Given that the buffering effect was moderate in size and noted only at the 3-month assessment, our results should be considered preliminary, and there are certainly other important factors that impact adherence among AOD users, many of which may be beyond the scope of social support to buffer. Persons with heavy AOD use are at increased risk for homelessness, unemployment, and incarceration. Lack of stable housing and changes in routines affect ability to track dose intake and maintain adherence.55
For example, research has shown that alcohol reduced patient abilities to maintain a consistent pill-taking schedule.15
Another potential mechanism is that patients who use AOD may intentionally skip HAART doses because of beliefs about negative interactions between AOD and HAART.56
Indeed, a recent study demonstrated that beliefs that alcohol and HIV medications should not be mixed were common among PLWH, and that stopping antiretroviral therapy when drinking was associated with treatment nonadherence over and above problem drinking.57
Alternatively, it may be that AOD use results in cognitive impairments that make adherence more difficult.58–60
These factors need to be considered as well in any comprehensive adherence-promotion intervention. There were some methodological limitations to our investigation. First, our estimates of adherence relied solely on self-report, which is known to overestimate adherence and is subject to recall bias and social desirability.54
However, it is generally considered a valid assessment technique that correlates consistently (if moderately) with biological markers of treatment success such as viral load and CD4 count.61,62
Second, we only found the effects for one time point, suggesting the preliminary nature of our findings and the potential tenuousness of the effect.
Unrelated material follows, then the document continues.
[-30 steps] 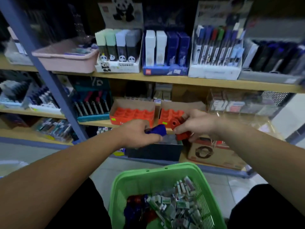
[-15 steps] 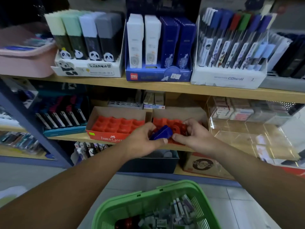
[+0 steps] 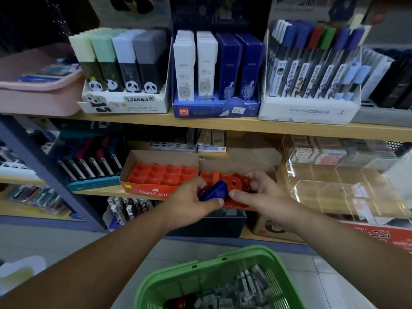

Finally, the effect sizes were moderate,63
suggesting that perhaps the inclusion of other moderating factors are needed to more fully explain the effects on adherence.
Indeed, future studies that examine potential moderators and mediators of the relation between AOD and adherence are crucial as they have important treatment implications for this high-risk and marginalized group. A few studies have begun to examine these relationships; for example, positive affect and self-efficacy have been shown to be associated with higher levels of adherence among drug users.33, 64
Our findings suggest that medication-specific social support may be another protective factor, potentially assisting with the development of innovative psychological treatments designed to meet the needs of HIV-positive AOD users.